The Flynn family, Christmas Day 2021
Guest Blog Post: Elizabeth Flynn
“About six years ago on a family vacation to Park City, my three-year-old sister Margaret had her first seizure. I can still remember the night of the seizure, every exact detail still crystal clear.
My mom had finished clearing the plates after supper while my dad and I watched some television. My grandma made her way downstairs exhausted from a long day of playing with my sister. That’s when we heard it, the noise. This strange gurgling sound coming from my sister’s baby monitor. My mom ran downstairs to her room, concern filling the air. She opened the door, scooped up my baby sister, and screamed, “Call 911! Call 911! Margaret? Margaret, can you hear me?” My parents hopped in the ambulance with my sister and then, they were gone.
Months later, we learned this one seizure set off a chain reaction that led to our family’s life-changing diagnosis: epilepsy. Over the next few years, Margaret’s seizures continued, all of them ending in a visit to the hospital. I started to hate hospitals. The smell, the machines, the fear. I never witnessed the doctors stopping the seizures, but saw the aftermath. Waking up, Margaret’s first words were always, “Where am I? How did I get here?” Her words always broke me. After long hospital stays, I prayed that this wouldn’t happen again.
At age six, Margaret had a left temporal lobectomy in hopes of curing her epilepsy. We relocated to Boston where we lived for the duration of the summer. Watching doctors wheel my unconscious sister back to the operating room is a moment I will never forget. The eight hour wait was an eternity, and after, the doctor stopped in the waiting room and invited us to see her. We made our way back to the ICU, and once I laid my eyes on her, tears welled up. Feeling shoved deep inside came bubbling up to the surface as all of the memories of seizures past played in my head. After a few moments, the doctors led me back to the waiting room. Time passed and my grandma and I eventually headed back home.
The whole ride home, the only thing I could think about is my need to vent to someone. Not only on that car ride but throughout my whole journey, all I wished for was someone to talk to. I needed someone who could relate to what I was going through, but at the time, I did not know anybody who had a sibling with epilepsy. While my parents helped me through it, they didn’t completely understand my point of view.
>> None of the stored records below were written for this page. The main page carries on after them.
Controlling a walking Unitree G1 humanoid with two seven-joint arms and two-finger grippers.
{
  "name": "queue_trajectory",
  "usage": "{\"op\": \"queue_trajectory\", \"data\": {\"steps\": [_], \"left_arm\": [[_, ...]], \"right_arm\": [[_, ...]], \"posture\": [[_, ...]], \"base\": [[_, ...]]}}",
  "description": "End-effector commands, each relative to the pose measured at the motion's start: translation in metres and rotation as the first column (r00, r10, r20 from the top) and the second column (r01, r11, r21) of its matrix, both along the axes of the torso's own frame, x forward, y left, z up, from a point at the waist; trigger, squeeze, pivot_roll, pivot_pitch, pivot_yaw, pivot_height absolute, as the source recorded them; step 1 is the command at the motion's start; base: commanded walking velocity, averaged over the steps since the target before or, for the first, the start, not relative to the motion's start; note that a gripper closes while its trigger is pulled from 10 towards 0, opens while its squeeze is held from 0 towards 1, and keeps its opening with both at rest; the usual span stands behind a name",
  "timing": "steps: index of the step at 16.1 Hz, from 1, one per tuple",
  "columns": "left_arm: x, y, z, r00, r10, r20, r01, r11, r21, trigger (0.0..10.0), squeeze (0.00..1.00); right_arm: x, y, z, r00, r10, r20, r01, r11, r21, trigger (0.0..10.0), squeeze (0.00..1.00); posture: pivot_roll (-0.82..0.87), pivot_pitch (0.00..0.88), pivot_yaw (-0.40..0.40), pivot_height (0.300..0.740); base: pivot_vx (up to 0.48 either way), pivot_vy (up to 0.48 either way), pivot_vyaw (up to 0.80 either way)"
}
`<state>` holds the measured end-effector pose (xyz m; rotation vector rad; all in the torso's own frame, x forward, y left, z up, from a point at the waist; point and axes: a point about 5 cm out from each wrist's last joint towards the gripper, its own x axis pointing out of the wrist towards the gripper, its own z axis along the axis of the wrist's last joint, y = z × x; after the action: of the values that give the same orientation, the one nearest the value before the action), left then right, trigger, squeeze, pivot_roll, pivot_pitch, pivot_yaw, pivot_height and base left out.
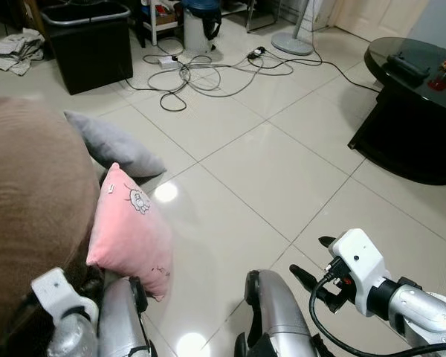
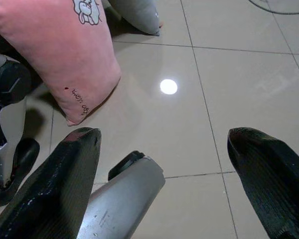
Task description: Move the pillow to the sofa from floor
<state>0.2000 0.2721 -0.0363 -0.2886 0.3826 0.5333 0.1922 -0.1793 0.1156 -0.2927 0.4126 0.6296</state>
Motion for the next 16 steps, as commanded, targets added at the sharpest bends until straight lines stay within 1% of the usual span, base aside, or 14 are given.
{"op": "queue_trajectory", "data": {"steps": [1,3,5,6,9,10,12,13,15,16], "left_arm": [[-0.001,-0.007,-0.005,1.0,-0.003,-0.028,0.002,1.0,-0.019,10.0,1.0],[0.001,-0.015,-0.007,0.999,0.019,-0.05,-0.021,0.999,-0.031,10.0,1.0],[0.007,-0.024,-0.007,0.999,0.051,-0.013,-0.052,0.995,-0.08,10.0,1.0],[0.009,-0.029,-0.007,0.999,0.05,-0.003,-0.05,0.994,-0.098,10.0,1.0],[0.012,-0.04,-0.01,0.998,0.056,-0.037,-0.059,0.993,-0.105,10.0,1.0],[0.013,-0.042,-0.011,0.996,0.073,-0.053,-0.078,0.991,-0.107,10.0,1.0],[0.016,-0.044,-0.009,0.993,0.095,-0.072,-0.1,0.992,-0.076,10.0,1.0],[0.018,-0.043,-0.008,0.99,0.108,-0.085,-0.113,0.992,-0.058,10.0,1.0],[0.021,-0.038,-0.005,0.98,0.171,-0.097,-0.174,0.984,-0.025,10.0,1.0],[0.022,-0.036,-0.003,0.977,0.192,-0.093,-0.196,0.98,-0.026,10.0,1.0]], "right_arm": [[0.003,-0.003,0.001,1.0,-0.015,0.016,0.016,1.0,-0.015,10.0,0.0],[0.003,-0.001,0.001,1.0,-0.012,0.018,0.012,1.0,-0.012,10.0,0.0],[0.002,0.0,0.002,1.0,-0.009,0.018,0.009,1.0,-0.01,10.0,0.0],[0.0,0.0,0.002,1.0,-0.008,0.016,0.008,1.0,-0.01,10.0,0.0],[-0.003,-0.001,0.006,1.0,-0.004,0.016,0.004,1.0,-0.014,10.0,0.0],[-0.005,0.0,0.009,1.0,0.001,0.018,-0.001,1.0,-0.017,10.0,0.0],[-0.008,0.001,0.015,1.0,0.014,0.024,-0.014,1.0,-0.019,10.0,0.0],[-0.01,0.001,0.019,0.999,0.018,0.028,-0.017,1.0,-0.019,10.0,0.0],[-0.012,0.002,0.026,0.999,0.026,0.036,-0.025,0.999,-0.022,10.0,0.0],[-0.014,0.002,0.028,0.999,0.031,0.036,-0.03,0.999,-0.024,10.0,0.0]], "posture": [[-0.24,0.093,-0.135,0.547],[-0.24,0.091,-0.136,0.547],[-0.25,0.089,-0.138,0.547],[-0.26,0.087,-0.139,0.547],[-0.29,0.089,-0.146,0.547],[-0.32,0.089,-0.156,0.547],[-0.36,0.09,-0.17,0.547],[-0.37,0.09,-0.176,0.547],[-0.4,0.086,-0.198,0.547],[-0.4,0.086,-0.207,0.547]], "base": [[0.0,0.0,0.0],[0.0,0.0,0.0],[0.0,0.0,0.0],[0.0,0.0,0.0],[0.0,0.0,0.0],[0.0,0.0,0.0],[0.0,0.0,0.0],[0.0,0.0,0.0],[0.0,0.0,0.0],[0.0,0.0,0.0]]}}
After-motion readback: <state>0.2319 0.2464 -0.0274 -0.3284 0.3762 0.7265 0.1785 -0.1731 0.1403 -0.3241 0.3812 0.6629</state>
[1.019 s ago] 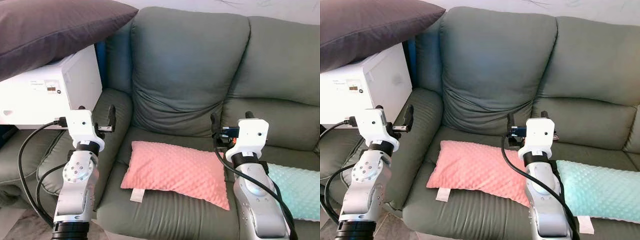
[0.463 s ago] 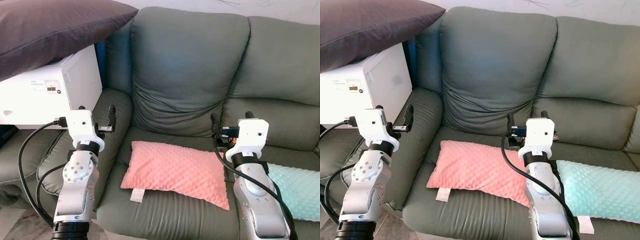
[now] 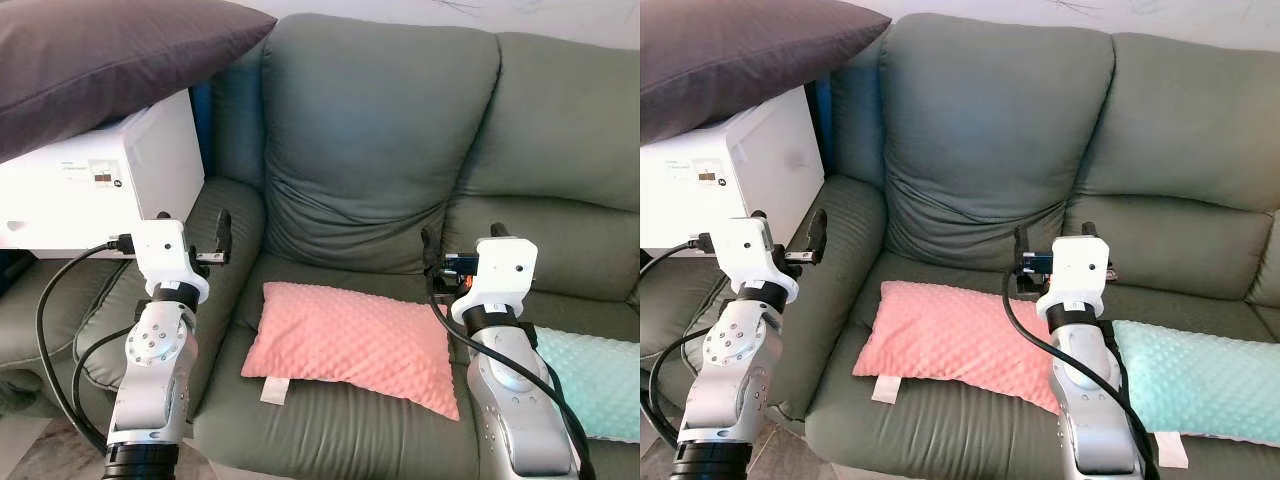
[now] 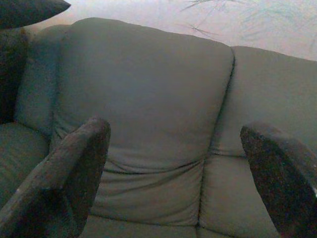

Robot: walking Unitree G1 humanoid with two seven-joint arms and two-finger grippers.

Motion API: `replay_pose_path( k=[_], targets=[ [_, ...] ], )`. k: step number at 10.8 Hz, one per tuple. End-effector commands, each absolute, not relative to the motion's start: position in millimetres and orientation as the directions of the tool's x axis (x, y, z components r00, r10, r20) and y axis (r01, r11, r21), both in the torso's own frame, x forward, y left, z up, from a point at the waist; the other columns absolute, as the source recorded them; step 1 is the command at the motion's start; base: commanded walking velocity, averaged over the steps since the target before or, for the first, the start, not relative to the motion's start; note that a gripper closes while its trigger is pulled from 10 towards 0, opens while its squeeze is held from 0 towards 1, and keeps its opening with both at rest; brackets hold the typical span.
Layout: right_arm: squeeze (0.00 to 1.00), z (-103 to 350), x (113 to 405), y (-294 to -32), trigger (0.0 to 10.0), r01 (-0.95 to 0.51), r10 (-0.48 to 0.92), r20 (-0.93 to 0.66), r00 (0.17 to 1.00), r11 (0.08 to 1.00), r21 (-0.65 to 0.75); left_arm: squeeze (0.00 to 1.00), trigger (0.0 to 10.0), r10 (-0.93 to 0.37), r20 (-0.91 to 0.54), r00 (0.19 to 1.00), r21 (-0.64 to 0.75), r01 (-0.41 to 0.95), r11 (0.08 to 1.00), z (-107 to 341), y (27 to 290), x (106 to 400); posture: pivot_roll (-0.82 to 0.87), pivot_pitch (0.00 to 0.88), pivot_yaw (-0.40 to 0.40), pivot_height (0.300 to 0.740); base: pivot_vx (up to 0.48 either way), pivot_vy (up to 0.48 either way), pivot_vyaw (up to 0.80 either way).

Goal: Move the pillow to the sofa

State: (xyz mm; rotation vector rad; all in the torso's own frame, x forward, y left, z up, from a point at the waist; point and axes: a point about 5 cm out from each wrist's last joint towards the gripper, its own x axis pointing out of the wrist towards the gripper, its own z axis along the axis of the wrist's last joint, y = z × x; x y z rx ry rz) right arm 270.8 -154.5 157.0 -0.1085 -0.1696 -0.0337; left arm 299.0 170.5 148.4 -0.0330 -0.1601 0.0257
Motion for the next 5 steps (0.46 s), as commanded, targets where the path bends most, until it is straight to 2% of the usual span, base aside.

This is why I raised my hand to work with the Hauser sisters to start a sibling program with The Brain Recovery Project, in order to help a community of siblings just like me. I initially pitched the idea to my mom not really expecting anything to come of it, but now, so much progress has been made. Our first zoom meeting is scheduled for the end of January and will be attended by around twelve people. Having the opportunity to impact someone’s life is invaluable and I can’t wait to get started.”
We’re grateful for Elizabeth Flynn and her mother, Catherine, who have volunteered their time and energy to help lead our sibling support initiative along with Erica Hauser and her daughters Jill and Brooke. For the next several months, they will meet with a small group of siblings to understand their needs and collective experiences. We will use this information to build a program that is impactful.